Typically, an enterprise doesn't spin up a data lake in the cloud. An enterprise first spins up a Hadoop or Spark cluster in the cloud. From there, the fun begins. Cazena's model enables subscribers to focus on workloads -- use cases -- instead of the underpinning technology.

"You say what sort of workload you want to run -- for example, do you want a data mart or a data lake service -- and then we provision and configure the software you need. You're not beginning with 'I need Hadoop in the cloud,'" Smalltree says. The Cazena service asks questions about your use case -- data mart, data warehouse, or data lake -- and about the characteristics of the workloads you plan to run.

Insulation Against Cloud Service Lock-In

Cazena, she says, provides the equivalent of best-of-breed big-data-as-a-service -- in a single-tenant architecture model.

It also works on more than one cloud service, so it provides some degree of insulation against cloud lock-in, says Lovan Chetty, director of product management with Cazena.

"Lock-in in the cloud is a lot more significant than locking yourself into Dell or HP or a hardware vendor. There's definitely talk [among customers] about preventing lock-in on a single cloud provider," he says. "We've had a few examples of people who've come up with a scenario ... where the cloud provider has gone down in a particular region and ... basically said, 'Just move your service to another region.' If you have a whole bunch of networking infrastructure that's been built for a particular region, that doesn't work."

No Silver Bullet, But Nothing Is

Cazena isn't a silver bullet. If you want to use it for traditional decision support workloads -- e.g., reporting, dashboards, OLAP -- you're still going to have to manage the data integration (ETL, data cleansing, data quality) and business intelligence bits (data model, presentation layer, business rules) yourself. This issue is hardly specific to Cazena. It's true of Redshift. It's true of Microsoft's Azure SQL Data Warehouse. It's true of IBM's, Oracle's, and Teradata's cloud offerings and Snowflake Computing's managed data warehouse service.

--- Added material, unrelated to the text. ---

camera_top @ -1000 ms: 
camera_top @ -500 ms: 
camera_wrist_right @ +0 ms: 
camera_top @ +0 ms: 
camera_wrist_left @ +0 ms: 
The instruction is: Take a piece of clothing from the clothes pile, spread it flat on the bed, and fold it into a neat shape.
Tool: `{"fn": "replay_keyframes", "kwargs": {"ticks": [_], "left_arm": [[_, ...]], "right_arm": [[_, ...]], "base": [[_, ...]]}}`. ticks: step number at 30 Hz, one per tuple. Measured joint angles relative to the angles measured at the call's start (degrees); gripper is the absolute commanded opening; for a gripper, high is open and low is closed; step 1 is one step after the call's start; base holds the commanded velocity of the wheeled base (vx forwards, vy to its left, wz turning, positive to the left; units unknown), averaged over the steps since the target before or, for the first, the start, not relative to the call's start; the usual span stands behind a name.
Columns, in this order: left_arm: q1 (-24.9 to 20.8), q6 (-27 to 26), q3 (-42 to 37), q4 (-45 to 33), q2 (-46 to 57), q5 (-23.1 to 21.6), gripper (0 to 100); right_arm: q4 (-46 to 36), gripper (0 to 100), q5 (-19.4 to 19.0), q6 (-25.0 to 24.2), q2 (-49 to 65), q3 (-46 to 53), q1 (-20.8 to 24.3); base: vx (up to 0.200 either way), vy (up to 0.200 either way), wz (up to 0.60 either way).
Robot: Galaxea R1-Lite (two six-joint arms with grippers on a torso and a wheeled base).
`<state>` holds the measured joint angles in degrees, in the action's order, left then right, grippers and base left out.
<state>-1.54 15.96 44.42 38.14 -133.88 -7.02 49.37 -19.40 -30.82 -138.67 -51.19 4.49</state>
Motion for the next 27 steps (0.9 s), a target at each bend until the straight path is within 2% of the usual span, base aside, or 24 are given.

If you want to expose a decision support-like service to non-technical users, you have to do the technical heavy lifting for them. Cazena is popular among analysts and data scientists, Chetty says. These types of consumer are more comfortable acquiring, preparing, and integrating data.

Metadata management in the context of Hadoop and other NoSQL platforms is much less well understood than it is in the data warehousing world. At this point, Cazena doesn't do anything to address this issue, although no one else does, either. For example, Cazena doesn't offer a unified metadata repository; metadata lives in the source repositories, instead. Customers must either purchase third-party technologies or roll their own solutions, Chetty says.

Cazena has the potential to significantly simplify the work of analysts and data scientists. It doesn't and can't automate the process of building out the equivalent of data warehouse architecture in the cloud -- but it can and does accelerate it. From simplifying the tasks of spec-ing and sizing a cloud data mart or data lake environment to optimizing that environment for workload-specific requirements, Cazena targets several of today's most acute pain points in the nascent big-data-as-a-service space.